Abnormal κ:λ FLC ratio was modestly associated with outcome in the combined group (EFS HR, 1.61; OS HR, 1.67; both P = .07; Table 3). However, this was solely due to patients with an elevated FLC. In patients with normal range κ and λ concentrations, abnormal κ:λ FLC ratio was not associated with outcome (EFS HR, 1.00; OS HR, 1.00; both P = .99; Appendix Table A2).
Elevated FLC was highly associated with elevated serum creatinine, with 58% of patients with an elevated creatinine having an elevated FLC compared to 29% of patients with normal creatinine having elevated FLCs. The association of FLC and outcome strengthened in the subset of 241 patients with normal creatinine (EFS HR, 2.71; OS HR, 4.09; both P < .001), while elevated FLC was not associated with outcome in the 40 patients with elevated creatinine (n = 40; EFS HR, 1.24; OS HR, 1.00; both P > .60; Appendix Table A2). In general, the inferior EFS and OS for patients with elevated FLC was similar whether the elevated FLC was due to a monoclonal (abnormal FLC ratio) or polyclonal (normal FLC ratio with or without elevated creatinine) light chain expansion (Appendix Figs A2A and A2B, online only).

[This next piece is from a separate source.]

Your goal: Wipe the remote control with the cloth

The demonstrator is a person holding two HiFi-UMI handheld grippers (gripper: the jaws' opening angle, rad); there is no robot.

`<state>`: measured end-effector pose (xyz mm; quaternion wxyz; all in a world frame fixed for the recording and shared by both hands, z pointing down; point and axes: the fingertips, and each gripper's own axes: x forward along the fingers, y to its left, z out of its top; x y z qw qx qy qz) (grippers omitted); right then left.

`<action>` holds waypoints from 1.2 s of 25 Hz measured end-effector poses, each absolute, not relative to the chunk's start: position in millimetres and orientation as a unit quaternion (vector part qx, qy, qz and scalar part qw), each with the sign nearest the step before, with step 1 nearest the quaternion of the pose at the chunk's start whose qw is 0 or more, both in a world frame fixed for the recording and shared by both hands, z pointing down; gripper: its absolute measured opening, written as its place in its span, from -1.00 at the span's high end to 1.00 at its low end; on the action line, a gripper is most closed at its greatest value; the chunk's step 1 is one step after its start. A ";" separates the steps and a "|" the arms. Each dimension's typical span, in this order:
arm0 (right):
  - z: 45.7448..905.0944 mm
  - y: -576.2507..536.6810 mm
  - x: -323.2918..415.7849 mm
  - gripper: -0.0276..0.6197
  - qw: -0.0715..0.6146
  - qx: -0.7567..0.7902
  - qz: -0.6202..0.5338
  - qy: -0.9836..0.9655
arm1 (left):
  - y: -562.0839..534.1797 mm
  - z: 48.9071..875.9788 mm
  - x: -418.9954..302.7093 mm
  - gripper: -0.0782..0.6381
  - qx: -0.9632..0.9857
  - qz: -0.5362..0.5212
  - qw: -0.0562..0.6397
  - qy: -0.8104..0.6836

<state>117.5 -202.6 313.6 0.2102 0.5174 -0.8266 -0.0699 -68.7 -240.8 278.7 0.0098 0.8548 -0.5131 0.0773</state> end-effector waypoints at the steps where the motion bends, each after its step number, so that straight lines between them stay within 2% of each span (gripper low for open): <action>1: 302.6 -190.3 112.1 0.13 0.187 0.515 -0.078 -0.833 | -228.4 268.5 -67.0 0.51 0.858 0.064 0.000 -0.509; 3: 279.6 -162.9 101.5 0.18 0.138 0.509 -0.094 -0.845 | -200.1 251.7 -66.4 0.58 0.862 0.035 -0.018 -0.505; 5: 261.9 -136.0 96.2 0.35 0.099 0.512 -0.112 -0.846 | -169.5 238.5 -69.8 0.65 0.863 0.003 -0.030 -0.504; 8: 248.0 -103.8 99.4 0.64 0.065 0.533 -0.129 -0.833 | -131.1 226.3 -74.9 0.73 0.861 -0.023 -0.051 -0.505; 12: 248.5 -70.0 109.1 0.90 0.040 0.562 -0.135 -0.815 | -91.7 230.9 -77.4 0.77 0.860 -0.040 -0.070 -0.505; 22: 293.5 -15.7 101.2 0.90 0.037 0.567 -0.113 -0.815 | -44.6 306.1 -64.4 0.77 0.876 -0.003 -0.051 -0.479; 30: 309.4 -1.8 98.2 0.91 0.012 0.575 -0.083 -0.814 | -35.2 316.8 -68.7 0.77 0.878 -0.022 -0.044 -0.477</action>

In a multivariable analysis with the five IPI components, elevated FLC was the variable most strongly associated with both EFS (HR, 2.26; P = < .001) and OS (HR, 2.5; P < .001); stage and number of extranodal sites were no longer predictive for EFS and OS in the multivariable models (all P > .30; Table 3 ). A risk model including elevated FLC in a risk model with the other IPI components resulted in a higher prognostic ability over the first 36 months compared to the IPI for both EFS (36-month C index, 0.667 v 0.606 respectively; 95% bootstrap CI for difference, 0.019 to 0.100) and OS (36 month C index, 0.721 v 0.658, respectively; 95% bootstrap CI for difference, 0.016 to 0.113; Appendix Figs A3A and A3B, online only).

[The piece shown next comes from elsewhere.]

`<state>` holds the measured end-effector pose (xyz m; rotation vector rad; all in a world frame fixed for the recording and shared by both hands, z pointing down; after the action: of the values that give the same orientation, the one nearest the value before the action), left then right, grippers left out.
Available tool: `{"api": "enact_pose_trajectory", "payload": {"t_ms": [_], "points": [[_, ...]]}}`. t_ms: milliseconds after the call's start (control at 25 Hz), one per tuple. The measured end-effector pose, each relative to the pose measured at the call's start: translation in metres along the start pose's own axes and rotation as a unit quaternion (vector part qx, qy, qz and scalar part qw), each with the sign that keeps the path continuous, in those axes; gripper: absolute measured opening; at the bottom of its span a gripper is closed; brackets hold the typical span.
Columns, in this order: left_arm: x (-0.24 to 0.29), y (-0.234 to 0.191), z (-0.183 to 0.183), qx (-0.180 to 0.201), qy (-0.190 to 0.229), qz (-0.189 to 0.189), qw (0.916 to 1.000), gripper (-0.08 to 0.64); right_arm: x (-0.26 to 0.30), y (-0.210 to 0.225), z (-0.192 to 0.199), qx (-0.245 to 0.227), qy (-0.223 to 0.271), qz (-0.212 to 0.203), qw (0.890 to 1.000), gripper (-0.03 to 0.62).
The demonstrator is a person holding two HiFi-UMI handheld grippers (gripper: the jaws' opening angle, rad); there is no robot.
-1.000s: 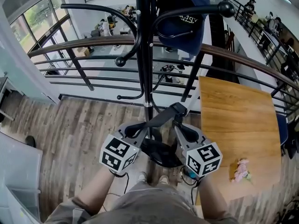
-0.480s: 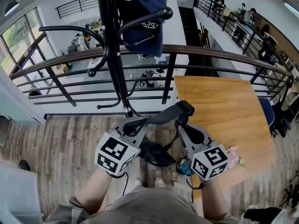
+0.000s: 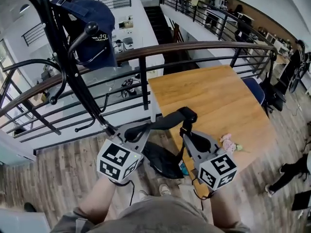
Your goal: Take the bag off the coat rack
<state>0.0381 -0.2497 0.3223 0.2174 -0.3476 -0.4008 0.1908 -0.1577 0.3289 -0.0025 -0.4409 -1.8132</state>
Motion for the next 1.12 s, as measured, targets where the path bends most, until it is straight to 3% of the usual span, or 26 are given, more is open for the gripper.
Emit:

Serum FLC was reduced significantly by treatment in the N0489 clinical trial, with reductions in total FLC during treatment observed in 100% of patients having both a pretreatment and postcycle 2 (n = 47) or postcycle 6 (n = 52) draw. Median reduction in total FLC was 42% and 57% after 2 and 6 cycles of treatment, respectively. In the 21 patients with elevated pretreatment FLC and follow-up samples, 18 (86%) achieved a normalization of their serum FLC following either cycle 2 or cycle 6.

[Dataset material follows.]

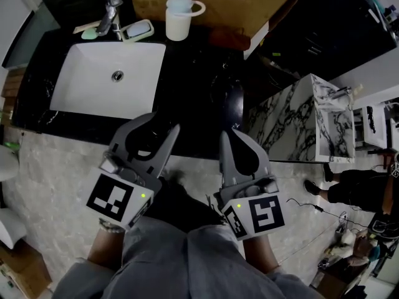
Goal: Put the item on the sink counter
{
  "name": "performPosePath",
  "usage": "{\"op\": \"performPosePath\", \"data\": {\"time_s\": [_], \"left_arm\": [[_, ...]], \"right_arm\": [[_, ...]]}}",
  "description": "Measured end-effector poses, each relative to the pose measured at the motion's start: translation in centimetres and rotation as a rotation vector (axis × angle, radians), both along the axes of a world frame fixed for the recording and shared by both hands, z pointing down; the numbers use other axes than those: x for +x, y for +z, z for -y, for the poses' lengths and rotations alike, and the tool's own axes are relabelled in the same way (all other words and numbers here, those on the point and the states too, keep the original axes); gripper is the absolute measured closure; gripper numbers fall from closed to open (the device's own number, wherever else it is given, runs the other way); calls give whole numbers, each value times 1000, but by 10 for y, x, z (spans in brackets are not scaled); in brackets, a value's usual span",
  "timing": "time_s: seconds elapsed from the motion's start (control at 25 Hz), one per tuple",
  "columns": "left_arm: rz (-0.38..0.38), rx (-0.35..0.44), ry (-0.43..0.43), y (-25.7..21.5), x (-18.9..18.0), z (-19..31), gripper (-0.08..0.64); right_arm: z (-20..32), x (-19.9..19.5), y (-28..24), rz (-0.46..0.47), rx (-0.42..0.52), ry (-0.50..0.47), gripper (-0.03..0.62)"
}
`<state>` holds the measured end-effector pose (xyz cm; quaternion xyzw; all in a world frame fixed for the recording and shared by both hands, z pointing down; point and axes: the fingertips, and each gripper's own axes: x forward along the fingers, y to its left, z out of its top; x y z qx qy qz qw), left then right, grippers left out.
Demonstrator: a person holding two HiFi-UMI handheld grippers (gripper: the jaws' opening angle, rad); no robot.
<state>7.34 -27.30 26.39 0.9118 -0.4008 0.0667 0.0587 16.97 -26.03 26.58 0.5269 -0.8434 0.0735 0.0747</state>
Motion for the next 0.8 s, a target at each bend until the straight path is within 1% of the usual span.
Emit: {"op": "performPosePath", "data": {"time_s": [0.16,0.36,0.44,0.52,0.56,0.68,0.8], "left_arm": [[-11,-34,22,17,-2,10,468],[-7,-65,58,38,-1,20,468],[-17,-94,63,46,-2,24,468],[-24,-145,60,54,-1,26,468],[-22,-155,64,58,-2,28,468],[-4,-136,84,71,-4,34,468],[13,-142,88,81,-5,37,468]], "right_arm": [[6,-5,4,-17,-23,14,595],[10,-8,10,-38,-51,38,595],[11,-10,13,-43,-59,49,595],[12,-11,16,-46,-69,59,595],[12,-12,18,-49,-74,64,595],[12,-12,22,-54,-89,75,595],[13,-12,26,-56,-104,87,595]]}}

Tumor light chain restriction status was available on the submitted N0489 on-study pathology reports for 14 patients (18%). Ten patients had κ-restricted tumors and four had λ-restricted tumors. Seven (50%) of 14 patients had an abnormal κ:λ FLC ratio, of which four also had elevated FLC. Eleven patients had both pretreatment and post-treatment (cycle 6) serum draws. Patients had a significantly greater reduction in the serum light chain that corresponded with the light chain restricted in the tumor (median reduction, 1.07 mg/dL; range, 0.58 to 6.03) compared with the nontumor-restricted light chain (median reduction, 0.43 mg/dL; range, −0.09 to 1.76; rank sum P = .03). Also, one of the patients with an identified λ-restricted tumor presented with highly elevated λ and normal κ (Appendix Fig A4, online only). The κ remained normal and unchanged during treatment, while the λ was reduced into normal range after two cycles of treatment. The patient achieved a positron emission tomography complete response after six cycles of treatment and remained in remission through 9 months of observation with stable FLC concentrations on follow-up samples. However, at 12 months post-treatment the serum λ FLC increased (with normal κ FLC) and tumor imaging and biopsy revealed tumor relapse. While based on a single patient, this case provides additional evidence that the tumor is directly influencing the corresponding light chain in the serum.
DISCUSSION
Serum FLC abnormalities are prevalent in patients with DLBCL, with 32% having elevated κ or λ concentrations and 14% of patients having an abnormal κ:λ FLC ratio. The most important parameter associated with outcome appears to be the absolute concentration of FLC rather than the κ:λ ratio. Increased serum FLC was strongly associated with an inferior outcome and remained significant after adjusting for IPI. Abnormal κ:λ FLC ratio, however, was only modestly associated with outcome across all patients, with the association only related to a concomitant elevated FLC. Patients with abnormal κ:λ FLC ratio without an elevation of either chain should be considered normal for risk. We defined elevated FLC as a concentration above the published normal range for either κ and/or λ. This definition captures patients with either a monoclonal or polyclonal FLC expansion, as outcome was similarly poor for each type of FLC expansion (Appendix Figs A2A and A2B). Examination of the hazard ratio across the continuous range of each light chain (Appendix Fig A1) shows an increase in risk for high values of κ, λ, as well as total FLC.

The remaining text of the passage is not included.